Americans, on the other hand, have been inherent rule breakers from the start. Our football is essentially the result of American college boys bending the rules of soccer and rugby. Oriard writes, "Behind the always present threat to proper balance lies the open assumption that rules in American sport exist to be exploited as much as followed."

This is nowhere more true than in NASCAR. Drivers play a constant game of cat and mouse with officials. The rule makers place inhibitions on the cars, and the competitors toy with them. The sport is all about delicate balances: between speed and control, commercialism and populism, technology and athleticism. On the one hand, the sport depends heavily on large sponsorship, but it's also mindful that the little guy, the small, lightly funded driver, should have an equal chance, so it imposes an artificial ceiling on science and spending.
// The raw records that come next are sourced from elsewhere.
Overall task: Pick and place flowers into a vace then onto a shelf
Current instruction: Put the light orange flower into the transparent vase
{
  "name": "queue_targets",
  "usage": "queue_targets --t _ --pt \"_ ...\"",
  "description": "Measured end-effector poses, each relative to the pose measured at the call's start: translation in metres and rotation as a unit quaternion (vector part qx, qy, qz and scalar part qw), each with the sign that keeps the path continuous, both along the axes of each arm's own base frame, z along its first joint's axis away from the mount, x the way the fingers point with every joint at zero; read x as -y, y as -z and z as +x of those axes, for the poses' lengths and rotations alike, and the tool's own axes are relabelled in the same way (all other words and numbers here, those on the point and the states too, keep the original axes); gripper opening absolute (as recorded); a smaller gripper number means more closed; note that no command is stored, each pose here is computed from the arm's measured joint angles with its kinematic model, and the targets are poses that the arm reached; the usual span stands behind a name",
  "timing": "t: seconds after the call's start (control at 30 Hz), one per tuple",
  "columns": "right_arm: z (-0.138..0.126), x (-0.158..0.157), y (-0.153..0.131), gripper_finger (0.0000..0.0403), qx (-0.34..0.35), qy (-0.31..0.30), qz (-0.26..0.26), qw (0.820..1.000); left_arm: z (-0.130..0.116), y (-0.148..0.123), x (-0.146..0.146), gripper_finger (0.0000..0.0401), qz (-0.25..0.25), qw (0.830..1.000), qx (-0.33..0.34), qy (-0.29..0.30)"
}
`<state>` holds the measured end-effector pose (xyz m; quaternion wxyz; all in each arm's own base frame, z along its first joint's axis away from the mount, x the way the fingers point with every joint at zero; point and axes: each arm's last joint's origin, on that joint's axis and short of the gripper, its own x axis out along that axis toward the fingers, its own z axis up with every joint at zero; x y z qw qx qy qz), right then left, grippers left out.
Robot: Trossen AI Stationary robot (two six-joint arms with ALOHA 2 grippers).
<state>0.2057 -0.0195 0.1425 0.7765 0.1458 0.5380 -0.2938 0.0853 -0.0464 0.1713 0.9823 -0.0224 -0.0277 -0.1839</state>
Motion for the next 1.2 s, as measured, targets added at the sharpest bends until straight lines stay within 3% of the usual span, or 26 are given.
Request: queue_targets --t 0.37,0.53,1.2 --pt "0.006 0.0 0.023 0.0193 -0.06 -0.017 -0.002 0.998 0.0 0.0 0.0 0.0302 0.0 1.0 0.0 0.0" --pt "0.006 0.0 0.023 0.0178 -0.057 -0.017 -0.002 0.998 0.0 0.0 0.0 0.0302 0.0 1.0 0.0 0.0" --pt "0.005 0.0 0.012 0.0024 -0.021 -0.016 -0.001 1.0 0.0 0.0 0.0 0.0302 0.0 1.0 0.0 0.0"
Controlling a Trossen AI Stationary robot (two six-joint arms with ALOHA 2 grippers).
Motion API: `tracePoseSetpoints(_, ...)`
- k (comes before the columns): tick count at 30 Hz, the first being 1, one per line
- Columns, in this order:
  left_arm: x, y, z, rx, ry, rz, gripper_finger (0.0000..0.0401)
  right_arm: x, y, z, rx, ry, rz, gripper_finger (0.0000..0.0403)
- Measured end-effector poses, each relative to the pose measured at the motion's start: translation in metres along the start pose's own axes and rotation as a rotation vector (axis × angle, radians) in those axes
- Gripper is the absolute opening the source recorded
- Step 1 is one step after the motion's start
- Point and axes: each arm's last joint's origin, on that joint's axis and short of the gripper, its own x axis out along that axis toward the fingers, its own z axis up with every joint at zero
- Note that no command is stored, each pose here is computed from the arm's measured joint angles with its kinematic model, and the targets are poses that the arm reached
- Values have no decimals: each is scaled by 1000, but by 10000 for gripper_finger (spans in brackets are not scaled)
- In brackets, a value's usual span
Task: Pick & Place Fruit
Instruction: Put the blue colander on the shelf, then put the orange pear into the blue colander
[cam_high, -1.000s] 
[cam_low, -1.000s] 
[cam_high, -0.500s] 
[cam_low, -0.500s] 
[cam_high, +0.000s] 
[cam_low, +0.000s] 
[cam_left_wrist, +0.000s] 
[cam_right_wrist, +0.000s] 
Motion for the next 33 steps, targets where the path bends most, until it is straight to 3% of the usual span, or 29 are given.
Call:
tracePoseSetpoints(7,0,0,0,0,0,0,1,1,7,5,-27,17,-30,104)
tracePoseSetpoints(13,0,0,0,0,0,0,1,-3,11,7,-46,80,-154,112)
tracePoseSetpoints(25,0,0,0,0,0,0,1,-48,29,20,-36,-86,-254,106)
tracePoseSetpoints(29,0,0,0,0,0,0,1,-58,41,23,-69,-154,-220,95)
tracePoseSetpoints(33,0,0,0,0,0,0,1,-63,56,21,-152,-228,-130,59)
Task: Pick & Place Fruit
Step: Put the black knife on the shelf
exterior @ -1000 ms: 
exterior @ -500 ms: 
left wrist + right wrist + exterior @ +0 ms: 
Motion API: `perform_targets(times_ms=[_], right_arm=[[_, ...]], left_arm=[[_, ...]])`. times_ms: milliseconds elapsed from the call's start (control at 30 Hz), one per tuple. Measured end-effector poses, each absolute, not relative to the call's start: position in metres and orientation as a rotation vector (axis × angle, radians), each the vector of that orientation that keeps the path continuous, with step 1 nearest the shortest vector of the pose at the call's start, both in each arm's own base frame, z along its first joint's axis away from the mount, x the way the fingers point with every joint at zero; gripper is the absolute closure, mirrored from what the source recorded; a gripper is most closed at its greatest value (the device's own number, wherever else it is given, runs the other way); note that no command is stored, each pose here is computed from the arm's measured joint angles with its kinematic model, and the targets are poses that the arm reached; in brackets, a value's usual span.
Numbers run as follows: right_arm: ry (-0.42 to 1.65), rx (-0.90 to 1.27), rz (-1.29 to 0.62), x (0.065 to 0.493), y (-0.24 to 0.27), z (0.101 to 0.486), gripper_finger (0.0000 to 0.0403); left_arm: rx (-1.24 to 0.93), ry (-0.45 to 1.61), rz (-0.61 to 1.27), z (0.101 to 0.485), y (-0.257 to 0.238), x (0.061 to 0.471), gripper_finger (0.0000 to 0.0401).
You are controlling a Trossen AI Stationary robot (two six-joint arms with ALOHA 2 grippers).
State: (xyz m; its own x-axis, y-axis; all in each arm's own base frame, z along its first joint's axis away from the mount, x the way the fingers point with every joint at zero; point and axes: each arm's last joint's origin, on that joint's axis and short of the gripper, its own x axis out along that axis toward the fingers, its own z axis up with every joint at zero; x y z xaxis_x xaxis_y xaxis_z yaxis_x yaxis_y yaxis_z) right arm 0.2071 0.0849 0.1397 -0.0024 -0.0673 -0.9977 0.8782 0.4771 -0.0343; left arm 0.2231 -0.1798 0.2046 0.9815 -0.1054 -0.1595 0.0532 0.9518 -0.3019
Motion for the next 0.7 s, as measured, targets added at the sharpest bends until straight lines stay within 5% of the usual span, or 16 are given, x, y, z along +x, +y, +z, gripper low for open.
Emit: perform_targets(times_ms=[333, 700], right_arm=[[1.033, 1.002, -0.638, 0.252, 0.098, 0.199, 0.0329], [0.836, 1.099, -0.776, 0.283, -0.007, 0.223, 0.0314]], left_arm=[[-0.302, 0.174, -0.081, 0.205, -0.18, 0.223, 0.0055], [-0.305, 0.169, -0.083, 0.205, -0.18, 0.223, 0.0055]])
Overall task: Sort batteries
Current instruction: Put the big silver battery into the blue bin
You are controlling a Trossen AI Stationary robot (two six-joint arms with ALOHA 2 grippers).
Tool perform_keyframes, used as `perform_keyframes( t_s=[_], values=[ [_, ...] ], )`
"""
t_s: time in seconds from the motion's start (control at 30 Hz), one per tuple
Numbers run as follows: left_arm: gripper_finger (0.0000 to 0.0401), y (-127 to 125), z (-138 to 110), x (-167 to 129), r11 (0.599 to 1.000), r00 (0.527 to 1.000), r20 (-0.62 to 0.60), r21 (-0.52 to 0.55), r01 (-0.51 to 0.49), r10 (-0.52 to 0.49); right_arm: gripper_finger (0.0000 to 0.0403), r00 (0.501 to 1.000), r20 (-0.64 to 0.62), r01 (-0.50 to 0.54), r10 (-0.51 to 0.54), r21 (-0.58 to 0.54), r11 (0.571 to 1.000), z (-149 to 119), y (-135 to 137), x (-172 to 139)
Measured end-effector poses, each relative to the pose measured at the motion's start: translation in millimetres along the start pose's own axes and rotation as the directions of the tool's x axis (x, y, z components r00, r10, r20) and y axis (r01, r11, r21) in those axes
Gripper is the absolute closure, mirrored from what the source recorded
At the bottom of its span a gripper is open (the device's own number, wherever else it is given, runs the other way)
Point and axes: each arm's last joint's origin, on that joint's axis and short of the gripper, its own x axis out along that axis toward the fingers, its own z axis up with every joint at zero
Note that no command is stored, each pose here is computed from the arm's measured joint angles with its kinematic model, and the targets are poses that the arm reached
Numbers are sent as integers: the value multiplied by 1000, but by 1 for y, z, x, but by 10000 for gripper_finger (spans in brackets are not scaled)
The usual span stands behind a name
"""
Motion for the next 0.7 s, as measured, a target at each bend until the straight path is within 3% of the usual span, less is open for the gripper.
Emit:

More often than not, NASCAR strikes a successful balance. Part of the appeal of Daytona is that while the cars approach speeds of 200 mph, they are all rough equals, and maneuvering is just as important as horsepower. It's a dance between machines, none of which has a distinct technological advantage. It's about driver ability and interplay.

The brazen attempt to upset that competitive balance was Waltrip's real offense. Currently, NASCAR is in the midst of a crackdown in the name of preserving the sport's technological equilibrium: the crew chiefs for Matt Kenseth, Kasey Kahne, Scott Riggs and Elliott Sadler have all been suspended and fined. But in their cases, the infractions had to do with fairly esoteric car specifications.

The transgression by Waltrip's crew was different, coarser and clumsier. NASCAR has sometimes been accused of looking the other way on rule violations in the interest of popularity. But under any circumstances, fuel-tampering is regarded as a cardinal sin. For that reason, Waltrip's crew chief, David Hyder, was handed a fine of $100,000, the largest in NASCAR history.

"Throughout the garage area, I think everybody knows you don't mess around with tires, you don't mess around with the engine, the restrictor plates," NASCAR competition director Robin Pemberton said. "Those things are very taboo."

The implication, of course, is that it's okay to mess around with some things, and not with others. It's a sport in which messing with certain rules is openly acknowledged and accepted.

"Don't get me wrong," Kyle Petty said at one point, on a Speed TV interview. "I'm not throwing rocks at glass houses here. I've cheated a lot of times, just not gotten caught like these guys have."

If that makes you uncomfortable, then don't watch the Daytona 500; it's not for you. Stock-car drivers and crews have their own ethical system, and it's not for literalists, or those with no tolerance for ambiguity, who have to square the corner of every rule or argument. Nevertheless, it's a sport with clear-headedness on the difference between misdemeanors and felonies, while the rest of us can be damn nervous on the subject. You get the feeling they are as in control of their standards as they are of their cars.